THE American fascination with self-improvement,
inside and out, has been documented in many
variations. But the ardor for physical and aesthetic
enhancement was best captured this year by "Extreme
Makeover," an ABC reality program. In it, middleclass
Americans - a police officer, a waitress, a local
radio D. J. - were transformed by plastic surgery,
sometimes several procedures at a time, from plain
Janes and Johns into coiffed, glossed movie-star
lookalikes.
Along with the approval of BOTOX® for wrinkle
reduction in 2002, the popular neurotoxin that has
conquered wrinkles, the show drew attention to the
increasingly popular notion that plastic surgery is not
just for the vain or the wealthy.
If cosmetic plastic surgery is available to the average
consumer - thanks in part to lending agencies that
specialize in financing cosmetic procedures - and no
longer bears the stigma of vanity, the question arises:
Are we on our way to becoming a nation of the
surgically enhanced? If looking beautiful becomes as
easy as buying a car or a dress, will beauty - or an
imitation of it - become so commonplace as to be
meaningless?
The American Society of Aesthetic Plastic Surgery
reports that the overall number of cosmetic procedures
has increased 228 percent since 1997. The numbers
are likely to rise as the population ages, prices drop,
younger patients seek out surgery, technology and
genetic engineering generate new techniques, and
more doctors from various fields offer cosmetic
surgical procedures.
Surgical procedures will inevitably become less
expensive, said Dr. Lloyd M. Krieger, a plastic
surgeon who also has an M.B.A. from the University
of Chicago, in part because procedures that 10 years
ago took place in a hospital operating room and
required expensive overnight stays now take place in a
doctor's office.
And, like any consumer product, as it becomes more
popular, the laws of economics dictate that the price
will come down. "Usually that does not apply to
health care, which is bound up with insurance issues,
but in the case of cosmetic surgery, people are using their own money
so the typical health-insurance
restrictions don't apply," Dr. Krieger said. Consumers
approach cosmetic surgery as a retail decision, "as if
they were buying a cruise, a vacation, a car." |
For a while at least, the distance between those who
can afford to maintain a youthful-looking appearance,
increasingly a sign of privilege, and the merely plain,
the unretouched have-nots, will likely widen.
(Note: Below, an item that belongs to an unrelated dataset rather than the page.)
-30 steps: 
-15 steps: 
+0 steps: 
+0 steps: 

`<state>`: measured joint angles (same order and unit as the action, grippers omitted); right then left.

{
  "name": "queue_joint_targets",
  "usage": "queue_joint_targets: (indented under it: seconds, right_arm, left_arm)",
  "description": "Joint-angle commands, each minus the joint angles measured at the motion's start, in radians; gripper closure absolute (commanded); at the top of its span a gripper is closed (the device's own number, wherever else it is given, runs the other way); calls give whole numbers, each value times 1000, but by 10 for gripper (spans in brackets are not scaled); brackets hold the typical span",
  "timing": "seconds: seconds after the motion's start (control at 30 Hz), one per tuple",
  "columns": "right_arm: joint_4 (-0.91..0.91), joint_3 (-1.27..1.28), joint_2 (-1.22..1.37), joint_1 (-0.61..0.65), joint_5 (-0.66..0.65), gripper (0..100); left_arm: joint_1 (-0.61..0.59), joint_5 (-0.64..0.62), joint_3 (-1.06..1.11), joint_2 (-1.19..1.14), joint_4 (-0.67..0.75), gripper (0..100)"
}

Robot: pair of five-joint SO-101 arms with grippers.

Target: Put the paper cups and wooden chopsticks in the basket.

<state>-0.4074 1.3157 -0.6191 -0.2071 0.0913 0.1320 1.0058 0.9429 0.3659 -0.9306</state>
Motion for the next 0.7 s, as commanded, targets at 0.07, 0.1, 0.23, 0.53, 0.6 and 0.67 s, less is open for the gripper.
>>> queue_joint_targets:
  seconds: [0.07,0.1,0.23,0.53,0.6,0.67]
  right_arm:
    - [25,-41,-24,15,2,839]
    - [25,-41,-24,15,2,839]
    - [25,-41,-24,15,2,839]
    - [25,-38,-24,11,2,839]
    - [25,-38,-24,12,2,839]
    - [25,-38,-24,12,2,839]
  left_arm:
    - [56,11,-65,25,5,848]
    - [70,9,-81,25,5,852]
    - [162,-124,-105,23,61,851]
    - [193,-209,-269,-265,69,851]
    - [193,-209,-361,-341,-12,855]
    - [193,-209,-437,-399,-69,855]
New technologies will soon be available to draw in
well-off patients who might never have thought of
cosmetic enhancement. Dr. Steven A. Teitelbaum, a
plastic surgeon in Santa Monica, Calif., predicted that
the next milestone would be the control of tissue
formation, whether to reduce scarring or grow new
tissues.
When surgeons can selectively grow tissue in the
breast, Dr. Teitelbaum said, patients may face less risk
than if they, for example, receive breast implants,
which can rupture and cause complications and must
also be replaced every few years. "When we can
control scarring we can do operations we don't even
think of now because of the massive scar formation,"
he said.
Surely, a backlash against the artificial beauties will
erupt. Not a chance, Dr. Teitelbaum said. Surgical
work, when well done, is now subtle. "Most people
aren't getting those bad face lifts anymore, where the
eyes, lips and cheeks are distorted," he said. "If
everyone getting plastic surgery looked like that, there
would be a backlash."
The aesthetically altered future would surely flummox
Darwin. One New York surgeon, Dr. Michelle
Copeland, suggested that cosmetically altered
couplings could create some surprises. Say a man with
a big nose and receding chin has a nose job and a chin
implant. With his new profile he manages to marry a
beautiful woman, who, by the by, had already had her
ears pinned back, her sleepy-looking eyes lifted and
her thin lips augmented. Their child might well be a
surprise package with the big nose, the Dumbo ears,
receding chin, saggy lids and thin lips.